Top of Records for the task

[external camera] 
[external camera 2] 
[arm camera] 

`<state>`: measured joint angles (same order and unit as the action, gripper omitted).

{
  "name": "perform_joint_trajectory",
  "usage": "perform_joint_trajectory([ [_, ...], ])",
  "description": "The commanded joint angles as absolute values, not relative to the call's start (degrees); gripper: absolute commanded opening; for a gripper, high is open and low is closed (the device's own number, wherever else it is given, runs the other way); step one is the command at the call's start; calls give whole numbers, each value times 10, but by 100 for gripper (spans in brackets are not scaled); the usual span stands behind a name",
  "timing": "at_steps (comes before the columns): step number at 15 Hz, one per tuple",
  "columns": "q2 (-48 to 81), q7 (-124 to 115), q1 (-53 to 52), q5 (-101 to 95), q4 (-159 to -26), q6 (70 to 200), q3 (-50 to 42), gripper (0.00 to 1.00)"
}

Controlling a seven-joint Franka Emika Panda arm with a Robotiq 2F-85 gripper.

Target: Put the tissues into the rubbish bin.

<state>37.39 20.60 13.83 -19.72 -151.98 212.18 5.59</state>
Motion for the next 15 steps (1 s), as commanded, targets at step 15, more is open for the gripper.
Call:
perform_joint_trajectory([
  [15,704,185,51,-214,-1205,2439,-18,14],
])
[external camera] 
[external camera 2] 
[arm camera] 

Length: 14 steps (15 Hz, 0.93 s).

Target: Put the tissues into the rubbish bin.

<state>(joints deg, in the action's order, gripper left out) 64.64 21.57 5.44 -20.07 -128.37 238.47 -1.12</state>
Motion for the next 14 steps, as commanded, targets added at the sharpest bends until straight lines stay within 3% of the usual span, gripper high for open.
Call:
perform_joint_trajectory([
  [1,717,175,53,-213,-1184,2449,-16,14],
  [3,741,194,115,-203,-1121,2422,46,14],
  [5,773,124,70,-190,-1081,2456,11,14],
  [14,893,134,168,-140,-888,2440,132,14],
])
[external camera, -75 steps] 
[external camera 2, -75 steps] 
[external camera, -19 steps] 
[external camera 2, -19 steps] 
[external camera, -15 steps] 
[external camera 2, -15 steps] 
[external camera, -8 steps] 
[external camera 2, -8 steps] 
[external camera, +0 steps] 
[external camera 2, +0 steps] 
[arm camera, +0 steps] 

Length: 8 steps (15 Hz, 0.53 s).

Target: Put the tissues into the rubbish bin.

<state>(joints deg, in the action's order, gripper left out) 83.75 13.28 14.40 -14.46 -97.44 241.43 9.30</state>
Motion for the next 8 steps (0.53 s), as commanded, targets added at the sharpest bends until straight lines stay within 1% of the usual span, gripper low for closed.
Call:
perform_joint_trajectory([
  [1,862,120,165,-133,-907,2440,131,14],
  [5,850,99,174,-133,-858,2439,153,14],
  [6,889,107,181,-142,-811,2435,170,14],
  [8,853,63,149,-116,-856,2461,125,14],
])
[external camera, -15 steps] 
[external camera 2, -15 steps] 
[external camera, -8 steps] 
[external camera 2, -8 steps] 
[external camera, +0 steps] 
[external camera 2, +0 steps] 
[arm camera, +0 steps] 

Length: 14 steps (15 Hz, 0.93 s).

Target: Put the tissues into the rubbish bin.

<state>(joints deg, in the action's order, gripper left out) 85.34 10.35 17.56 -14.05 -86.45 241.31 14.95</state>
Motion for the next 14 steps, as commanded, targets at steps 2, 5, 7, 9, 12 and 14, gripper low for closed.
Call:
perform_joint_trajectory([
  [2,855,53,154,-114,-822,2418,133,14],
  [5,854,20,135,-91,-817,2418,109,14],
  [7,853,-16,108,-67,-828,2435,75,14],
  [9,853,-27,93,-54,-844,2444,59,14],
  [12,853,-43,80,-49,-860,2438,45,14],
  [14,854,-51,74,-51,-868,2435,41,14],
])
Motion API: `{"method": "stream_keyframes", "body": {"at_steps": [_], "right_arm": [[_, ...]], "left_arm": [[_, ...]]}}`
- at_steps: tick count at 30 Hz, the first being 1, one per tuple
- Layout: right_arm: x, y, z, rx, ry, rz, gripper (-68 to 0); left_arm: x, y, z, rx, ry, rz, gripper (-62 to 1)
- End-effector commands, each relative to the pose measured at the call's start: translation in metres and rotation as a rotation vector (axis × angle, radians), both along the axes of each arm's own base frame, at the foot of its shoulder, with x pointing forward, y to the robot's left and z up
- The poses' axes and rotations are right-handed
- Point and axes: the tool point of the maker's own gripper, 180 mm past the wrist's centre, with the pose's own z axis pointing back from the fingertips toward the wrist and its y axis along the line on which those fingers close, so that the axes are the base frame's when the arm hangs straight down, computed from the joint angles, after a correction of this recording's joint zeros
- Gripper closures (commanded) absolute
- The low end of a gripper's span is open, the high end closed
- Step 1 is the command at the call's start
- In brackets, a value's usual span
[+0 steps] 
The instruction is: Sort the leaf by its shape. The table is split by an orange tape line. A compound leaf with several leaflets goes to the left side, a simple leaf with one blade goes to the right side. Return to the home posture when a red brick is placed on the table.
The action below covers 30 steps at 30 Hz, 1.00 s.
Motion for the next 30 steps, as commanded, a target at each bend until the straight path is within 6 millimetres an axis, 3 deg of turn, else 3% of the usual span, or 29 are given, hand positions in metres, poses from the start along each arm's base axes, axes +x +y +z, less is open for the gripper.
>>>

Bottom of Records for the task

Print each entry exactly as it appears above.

Result of this exercise:
[external camera] 
[external camera 2] 
[arm camera] 

`<state>`: measured joint angles (same order and unit as the action, gripper omitted).

{
  "name": "perform_joint_trajectory",
  "usage": "perform_joint_trajectory([ [_, ...], ])",
  "description": "The commanded joint angles as absolute values, not relative to the call's start (degrees); gripper: absolute commanded opening; for a gripper, high is open and low is closed (the device's own number, wherever else it is given, runs the other way); step one is the command at the call's start; calls give whole numbers, each value times 10, but by 100 for gripper (spans in brackets are not scaled); the usual span stands behind a name",
  "timing": "at_steps (comes before the columns): step number at 15 Hz, one per tuple",
  "columns": "q2 (-48 to 81), q7 (-124 to 115), q1 (-53 to 52), q5 (-101 to 95), q4 (-159 to -26), q6 (70 to 200), q3 (-50 to 42), gripper (0.00 to 1.00)"
}

Controlling a seven-joint Franka Emika Panda arm with a Robotiq 2F-85 gripper.

Target: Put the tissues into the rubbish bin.

<state>37.39 20.60 13.83 -19.72 -151.98 212.18 5.59</state>
Motion for the next 15 steps (1 s), as commanded, targets at step 15, more is open for the gripper.
Call:
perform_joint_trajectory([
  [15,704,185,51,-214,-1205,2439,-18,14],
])
[external camera] 
[external camera 2] 
[arm camera] 

Length: 14 steps (15 Hz, 0.93 s).

Target: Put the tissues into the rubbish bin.

<state>(joints deg, in the action's order, gripper left out) 64.64 21.57 5.44 -20.07 -128.37 238.47 -1.12</state>
Motion for the next 14 steps, as commanded, targets added at the sharpest bends until straight lines stay within 3% of the usual span, gripper high for open.
Call:
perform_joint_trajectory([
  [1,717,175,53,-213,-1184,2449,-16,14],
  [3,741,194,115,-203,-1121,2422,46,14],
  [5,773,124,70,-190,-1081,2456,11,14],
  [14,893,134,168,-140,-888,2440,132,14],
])
[external camera, -75 steps] 
[external camera 2, -75 steps] 
[external camera, -19 steps] 
[external camera 2, -19 steps] 
[external camera, -15 steps] 
[external camera 2, -15 steps] 
[external camera, -8 steps] 
[external camera 2, -8 steps] 
[external camera, +0 steps] 
[external camera 2, +0 steps] 
[arm camera, +0 steps] 

Length: 8 steps (15 Hz, 0.53 s).

Target: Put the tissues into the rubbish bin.

<state>(joints deg, in the action's order, gripper left out) 83.75 13.28 14.40 -14.46 -97.44 241.43 9.30</state>
Motion for the next 8 steps (0.53 s), as commanded, targets added at the sharpest bends until straight lines stay within 1% of the usual span, gripper low for closed.
Call:
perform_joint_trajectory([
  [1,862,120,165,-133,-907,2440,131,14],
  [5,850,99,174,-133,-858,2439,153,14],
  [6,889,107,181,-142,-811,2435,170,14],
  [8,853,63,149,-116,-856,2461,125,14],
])
[external camera, -15 steps] 
[external camera 2, -15 steps] 
[external camera, -8 steps] 
[external camera 2, -8 steps] 
[external camera, +0 steps] 
[external camera 2, +0 steps] 
[arm camera, +0 steps] 

Length: 14 steps (15 Hz, 0.93 s).

Target: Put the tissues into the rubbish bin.

<state>(joints deg, in the action's order, gripper left out) 85.34 10.35 17.56 -14.05 -86.45 241.31 14.95</state>
Motion for the next 14 steps, as commanded, targets at steps 2, 5, 7, 9, 12 and 14, gripper low for closed.
Call:
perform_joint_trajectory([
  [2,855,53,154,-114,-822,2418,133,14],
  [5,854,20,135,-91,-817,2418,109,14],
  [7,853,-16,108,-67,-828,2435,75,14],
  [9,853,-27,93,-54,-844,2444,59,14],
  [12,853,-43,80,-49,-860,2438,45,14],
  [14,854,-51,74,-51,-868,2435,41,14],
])
Motion API: `{"method": "stream_keyframes", "body": {"at_steps": [_], "right_arm": [[_, ...]], "left_arm": [[_, ...]]}}`
- at_steps: tick count at 30 Hz, the first being 1, one per tuple
- Layout: right_arm: x, y, z, rx, ry, rz, gripper (-68 to 0); left_arm: x, y, z, rx, ry, rz, gripper (-62 to 1)
- End-effector commands, each relative to the pose measured at the call's start: translation in metres and rotation as a rotation vector (axis × angle, radians), both along the axes of each arm's own base frame, at the foot of its shoulder, with x pointing forward, y to the robot's left and z up
- The poses' axes and rotations are right-handed
- Point and axes: the tool point of the maker's own gripper, 180 mm past the wrist's centre, with the pose's own z axis pointing back from the fingertips toward the wrist and its y axis along the line on which those fingers close, so that the axes are the base frame's when the arm hangs straight down, computed from the joint angles, after a correction of this recording's joint zeros
- Gripper closures (commanded) absolute
- The low end of a gripper's span is open, the high end closed
- Step 1 is the command at the call's start
- In brackets, a value's usual span
[+0 steps] 
The instruction is: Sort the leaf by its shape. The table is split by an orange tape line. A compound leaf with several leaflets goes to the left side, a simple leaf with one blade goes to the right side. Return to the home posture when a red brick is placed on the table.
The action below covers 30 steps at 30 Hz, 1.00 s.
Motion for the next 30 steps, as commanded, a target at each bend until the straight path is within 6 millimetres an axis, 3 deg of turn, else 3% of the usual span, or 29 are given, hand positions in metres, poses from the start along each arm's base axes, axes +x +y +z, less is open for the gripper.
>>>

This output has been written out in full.